Edge Intelligence

A Rust SDK for private, edge-native LLM applications.

Edge Intelligence is an offline-first runtime for small language models on phones, embedded devices, and portable WASM hosts. It is built around one constraint: the useful parts of an LLM app should keep working when the network disappears and sensitive user data should not need to leave the device.

The SDK targets approximately 0.5B parameter models, with a pure Rust core, static memory planning, signed model loading, grammar-constrained decoding, privacy-preserving telemetry, and host bindings for mobile and web runtimes. Local inference is the default path. Frontier and OpenAI-compatible providers exist only behind an explicit opt-in backend.

New here? Jump to Architecture and entry points to see where the SDK starts and how the crates fit together, then Quick start to build it.

Why Edge Intelligence?

Most mobile LLM stacks start in the cloud and add local features later. This project starts at the edge.

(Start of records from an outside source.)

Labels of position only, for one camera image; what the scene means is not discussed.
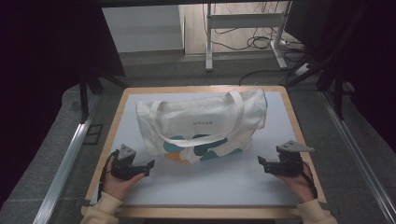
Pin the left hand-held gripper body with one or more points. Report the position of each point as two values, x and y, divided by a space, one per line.
124 163

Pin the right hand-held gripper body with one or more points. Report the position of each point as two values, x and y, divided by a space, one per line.
288 160

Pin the white tote bag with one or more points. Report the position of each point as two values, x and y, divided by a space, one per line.
202 124

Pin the person's left hand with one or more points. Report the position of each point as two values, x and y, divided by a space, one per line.
116 186

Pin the person's right hand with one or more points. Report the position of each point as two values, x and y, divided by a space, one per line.
297 186

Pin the black metal stand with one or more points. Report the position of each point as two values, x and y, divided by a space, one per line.
337 90
88 90

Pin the white power strip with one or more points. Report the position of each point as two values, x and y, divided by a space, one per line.
302 69

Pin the black curtain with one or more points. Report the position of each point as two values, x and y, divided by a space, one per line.
46 77

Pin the aluminium rail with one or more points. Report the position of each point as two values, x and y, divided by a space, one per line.
358 155
63 171

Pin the white metal desk frame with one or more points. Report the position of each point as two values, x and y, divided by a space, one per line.
246 21

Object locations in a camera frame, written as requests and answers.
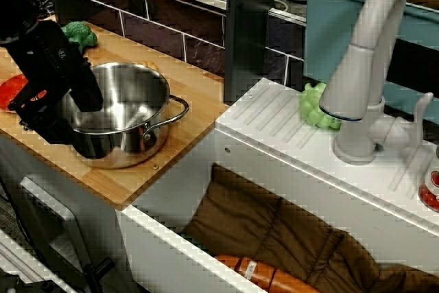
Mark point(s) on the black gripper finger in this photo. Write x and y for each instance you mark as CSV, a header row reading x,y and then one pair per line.
x,y
87,90
48,121

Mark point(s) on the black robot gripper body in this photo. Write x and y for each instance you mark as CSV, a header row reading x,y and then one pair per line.
x,y
48,63

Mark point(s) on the stainless steel pot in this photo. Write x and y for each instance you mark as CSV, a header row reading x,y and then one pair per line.
x,y
130,101

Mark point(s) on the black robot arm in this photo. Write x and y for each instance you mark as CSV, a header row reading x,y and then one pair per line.
x,y
17,1

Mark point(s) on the green toy broccoli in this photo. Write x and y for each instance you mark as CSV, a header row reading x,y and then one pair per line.
x,y
80,34

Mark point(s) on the red plastic plate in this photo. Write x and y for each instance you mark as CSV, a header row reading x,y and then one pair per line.
x,y
10,92

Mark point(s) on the dark grey oven door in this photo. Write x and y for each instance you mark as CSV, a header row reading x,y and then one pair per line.
x,y
51,217

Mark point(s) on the wooden countertop board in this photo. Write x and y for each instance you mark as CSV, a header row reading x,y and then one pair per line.
x,y
192,90

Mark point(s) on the white toy sink unit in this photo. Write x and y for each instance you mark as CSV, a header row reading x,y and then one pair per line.
x,y
267,155

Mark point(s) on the brown cloth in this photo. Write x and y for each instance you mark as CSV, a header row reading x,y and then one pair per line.
x,y
260,217

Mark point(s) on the green toy grapes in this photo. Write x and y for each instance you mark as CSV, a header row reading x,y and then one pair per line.
x,y
312,107

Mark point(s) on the teal plastic bin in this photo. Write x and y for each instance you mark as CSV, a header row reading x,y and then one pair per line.
x,y
329,32

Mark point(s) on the orange toy sausage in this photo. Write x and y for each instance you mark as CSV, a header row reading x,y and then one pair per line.
x,y
260,270

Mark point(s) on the grey toy faucet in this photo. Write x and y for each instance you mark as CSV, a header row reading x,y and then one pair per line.
x,y
367,66

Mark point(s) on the grey faucet lever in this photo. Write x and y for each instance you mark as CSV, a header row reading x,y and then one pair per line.
x,y
416,118

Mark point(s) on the red tomato can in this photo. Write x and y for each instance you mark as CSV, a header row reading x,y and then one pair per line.
x,y
430,193

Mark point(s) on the white metal rail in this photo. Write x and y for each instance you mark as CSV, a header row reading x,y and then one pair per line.
x,y
24,258

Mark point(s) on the black vertical post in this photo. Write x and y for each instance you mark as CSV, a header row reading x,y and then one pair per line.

The six principles that shape every crate

Principle	What it means in the SDK
Local first	The runtime, memory planner, safety checks, and telemetry core have no network dependency.
Rust all the way down	Project-owned SDK code avoids C/C++ and keeps unsafe code out of the core crates.
Predictable memory	The decode loop uses pre-planned arenas and descriptor-based KV-cache management.
Structured output	Grammar masks run before sampling so tool calls and JSON outputs stay valid.
Provable provenance	Model signatures are verified before a session can be constructed.
Opt-in egress	Cloud/frontier providers are a separate adapter and must be wired deliberately by the host app.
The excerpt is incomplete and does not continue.